## Task:
Return, with both end lines included, exactly what the data below holds from the line with "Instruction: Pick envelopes" through the line with "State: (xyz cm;", though not the pictures.

## Available data:
== Segment start ==

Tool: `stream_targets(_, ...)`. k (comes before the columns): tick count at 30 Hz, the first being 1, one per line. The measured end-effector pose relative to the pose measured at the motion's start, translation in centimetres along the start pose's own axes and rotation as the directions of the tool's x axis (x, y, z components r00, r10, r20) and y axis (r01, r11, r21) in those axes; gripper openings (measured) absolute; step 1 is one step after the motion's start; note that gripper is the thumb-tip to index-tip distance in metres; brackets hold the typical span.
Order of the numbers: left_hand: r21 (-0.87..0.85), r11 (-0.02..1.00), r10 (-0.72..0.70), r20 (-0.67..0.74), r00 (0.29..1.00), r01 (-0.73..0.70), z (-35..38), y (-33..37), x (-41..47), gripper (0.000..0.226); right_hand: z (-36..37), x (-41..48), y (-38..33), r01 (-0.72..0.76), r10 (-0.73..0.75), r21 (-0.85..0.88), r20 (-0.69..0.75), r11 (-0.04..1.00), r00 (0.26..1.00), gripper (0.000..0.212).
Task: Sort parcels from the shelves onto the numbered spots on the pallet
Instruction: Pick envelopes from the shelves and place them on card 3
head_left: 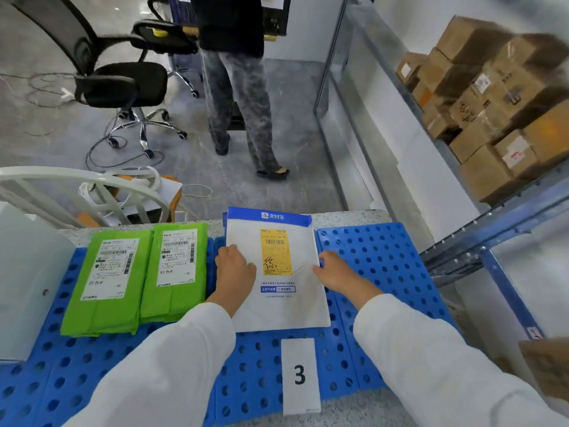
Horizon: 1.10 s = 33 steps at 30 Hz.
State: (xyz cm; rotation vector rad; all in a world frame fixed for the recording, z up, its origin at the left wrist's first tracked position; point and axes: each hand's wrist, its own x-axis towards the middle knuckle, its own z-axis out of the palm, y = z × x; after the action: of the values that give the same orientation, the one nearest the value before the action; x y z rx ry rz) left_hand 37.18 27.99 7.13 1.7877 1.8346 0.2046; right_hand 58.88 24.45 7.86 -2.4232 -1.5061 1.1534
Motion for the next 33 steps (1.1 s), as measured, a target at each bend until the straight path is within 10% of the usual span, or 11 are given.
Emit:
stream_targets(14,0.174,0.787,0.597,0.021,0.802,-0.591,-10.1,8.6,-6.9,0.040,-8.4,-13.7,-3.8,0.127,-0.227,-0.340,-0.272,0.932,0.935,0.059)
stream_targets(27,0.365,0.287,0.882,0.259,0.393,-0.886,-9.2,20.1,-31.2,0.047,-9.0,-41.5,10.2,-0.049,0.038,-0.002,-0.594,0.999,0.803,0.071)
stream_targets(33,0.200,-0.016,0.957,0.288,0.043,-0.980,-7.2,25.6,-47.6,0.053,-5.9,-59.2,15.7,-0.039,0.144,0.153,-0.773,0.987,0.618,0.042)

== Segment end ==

## Answer box:
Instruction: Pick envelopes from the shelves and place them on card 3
head_left: 
Horizon: 1.10 s = 33 steps at 30 Hz.
State: (xyz cm; rotation vector rad; all in a world frame fixed for the recording, z up, its origin at the left wrist's first tracked position; point and axes: each hand's wrist, its own x-axis towards the middle knuckle, its own z-axis out of the palm, y = z × x; after the action: of the values that give the same orientation, the one nearest the value before the action; x y z rx ry rz) left_hand 37.18 27.99 7.13 1.7877 1.8346 0.2046; right_hand 58.88 24.45 7.86 -2.4232 -1.5061 1.1534

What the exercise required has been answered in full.